The instance is still running, I tried to collect more information from it:
all databases are working as expected,
the only issue is that monitoring SQL commands (pg_stat_activity, pg_stat_replication) are not working as expected (do not reflect postgres processes list from command-line)
on Master:
- pg_stat_activity is empty as well (they can be seen just in ps f -fu postgres output: CTSYSTEM lines)
- psql as postgres: select * from pg_stat_activity sees only its own session
- psql as unprivileged user (CTSYSTEM): select * from pg_stat_activity is empty
- replication works fine (created a table, that was created also on all replicas)
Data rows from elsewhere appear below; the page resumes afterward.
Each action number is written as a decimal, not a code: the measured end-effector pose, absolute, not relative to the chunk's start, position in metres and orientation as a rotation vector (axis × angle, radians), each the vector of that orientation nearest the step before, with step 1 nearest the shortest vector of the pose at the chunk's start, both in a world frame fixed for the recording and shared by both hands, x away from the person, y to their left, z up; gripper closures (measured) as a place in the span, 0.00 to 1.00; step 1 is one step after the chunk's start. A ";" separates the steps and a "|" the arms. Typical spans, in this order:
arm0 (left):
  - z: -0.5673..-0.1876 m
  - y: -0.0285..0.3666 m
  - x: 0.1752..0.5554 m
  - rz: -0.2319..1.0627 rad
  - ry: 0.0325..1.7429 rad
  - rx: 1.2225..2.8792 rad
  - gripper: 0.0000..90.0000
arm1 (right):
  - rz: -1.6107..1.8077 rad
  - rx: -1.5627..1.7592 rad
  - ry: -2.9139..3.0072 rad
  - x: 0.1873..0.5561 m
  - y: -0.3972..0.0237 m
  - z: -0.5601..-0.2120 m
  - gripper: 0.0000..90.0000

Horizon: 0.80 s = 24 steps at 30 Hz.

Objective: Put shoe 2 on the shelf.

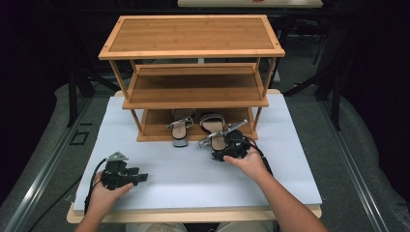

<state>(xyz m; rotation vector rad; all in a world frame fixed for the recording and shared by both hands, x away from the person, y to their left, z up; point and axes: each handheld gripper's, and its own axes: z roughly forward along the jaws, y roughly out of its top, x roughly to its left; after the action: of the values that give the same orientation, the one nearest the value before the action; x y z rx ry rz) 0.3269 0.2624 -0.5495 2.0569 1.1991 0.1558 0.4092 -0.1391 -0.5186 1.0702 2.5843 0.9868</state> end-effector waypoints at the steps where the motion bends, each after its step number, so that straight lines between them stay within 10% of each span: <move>1: -0.550 0.262 0.327 0.155 1.197 2.059 0.51 | 0.997 1.075 2.591 0.412 -0.138 -0.519 0.33; 24: -0.551 0.255 0.330 0.152 1.182 2.056 0.51 | 0.928 1.066 2.585 0.469 -0.126 -0.526 0.34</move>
<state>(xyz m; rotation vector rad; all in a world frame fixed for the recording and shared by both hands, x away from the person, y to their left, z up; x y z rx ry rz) 0.3304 0.2551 -0.5514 2.0563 1.1818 0.1518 0.4693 -0.1256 -0.5258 1.0659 2.5848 0.9280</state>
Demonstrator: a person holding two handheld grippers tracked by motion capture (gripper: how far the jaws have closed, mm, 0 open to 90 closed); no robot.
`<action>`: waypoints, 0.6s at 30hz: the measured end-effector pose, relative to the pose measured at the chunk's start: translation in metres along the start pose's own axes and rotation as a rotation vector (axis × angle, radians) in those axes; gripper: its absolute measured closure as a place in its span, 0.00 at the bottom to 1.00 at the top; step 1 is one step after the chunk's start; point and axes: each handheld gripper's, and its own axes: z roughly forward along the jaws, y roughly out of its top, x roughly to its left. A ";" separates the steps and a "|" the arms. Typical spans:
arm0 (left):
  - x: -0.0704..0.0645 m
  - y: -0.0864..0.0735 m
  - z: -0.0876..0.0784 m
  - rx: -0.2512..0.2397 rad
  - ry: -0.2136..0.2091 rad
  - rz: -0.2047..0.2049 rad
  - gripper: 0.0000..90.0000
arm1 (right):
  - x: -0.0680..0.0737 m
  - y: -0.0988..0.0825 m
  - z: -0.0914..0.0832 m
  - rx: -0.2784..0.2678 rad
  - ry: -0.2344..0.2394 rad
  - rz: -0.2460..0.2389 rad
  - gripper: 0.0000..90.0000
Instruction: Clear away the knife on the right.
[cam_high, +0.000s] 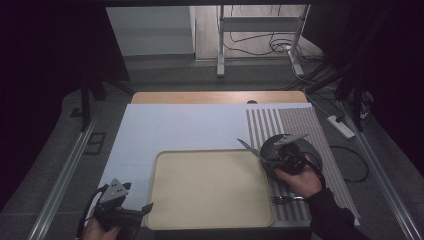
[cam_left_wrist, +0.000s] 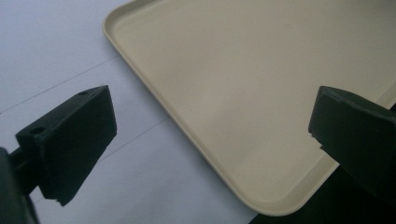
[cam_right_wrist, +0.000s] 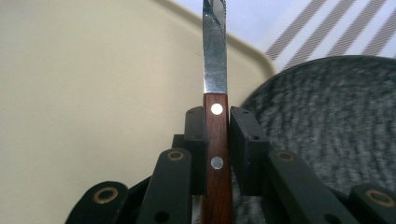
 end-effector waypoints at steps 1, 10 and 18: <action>0.000 0.000 0.000 0.000 0.000 0.000 0.01 | 0.003 -0.001 0.000 0.003 0.001 -0.003 0.86; 0.000 0.000 0.000 -0.003 0.001 -0.001 0.01 | 0.029 -0.008 0.003 0.020 0.026 -0.032 0.86; 0.000 0.000 0.000 -0.001 0.004 0.000 0.01 | 0.046 -0.009 0.007 0.026 0.050 -0.051 0.86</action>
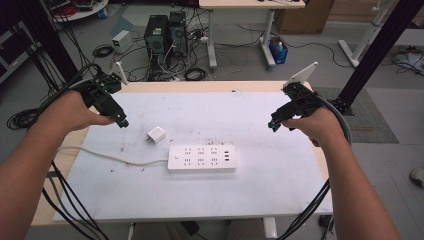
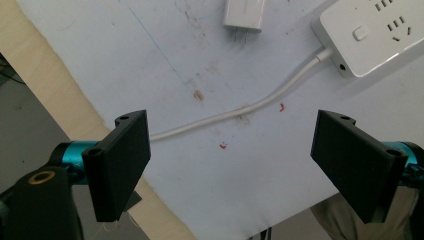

- added lines to postgresql.conf + reload:
Opening new lines to postgresql.conf + reload configuration:
client_min_messages = debug5
log_min_messages = debug5
log_min_error_statement = debug5
- activity seen in pg_log, also replication activity (pgreplic user) is seen, still nothing in pg_stat_replication/pg_stat_activity
killed one slave postgres instance, restarted it
- "standby "l2abrnch" has now caught up with primary"
- replication works fine
- no entries on Master in pg_stat_replication
- ps -ef shows the new wal-sender process on master and wal-receiver process streaming on this slave
Version is:
PostgreSQL 9.3.10 on x86_64-unknown-linux-gnu, compiled by gcc (GCC) 4.4.7 20120313 (Red Hat 4.4.7-16), 64-bit
I suspect something happened within master server (pg_stat_activity+pg_stat_replication not working as described, do not reflect ps -ef list of postgres processes and running SQL client/replication information)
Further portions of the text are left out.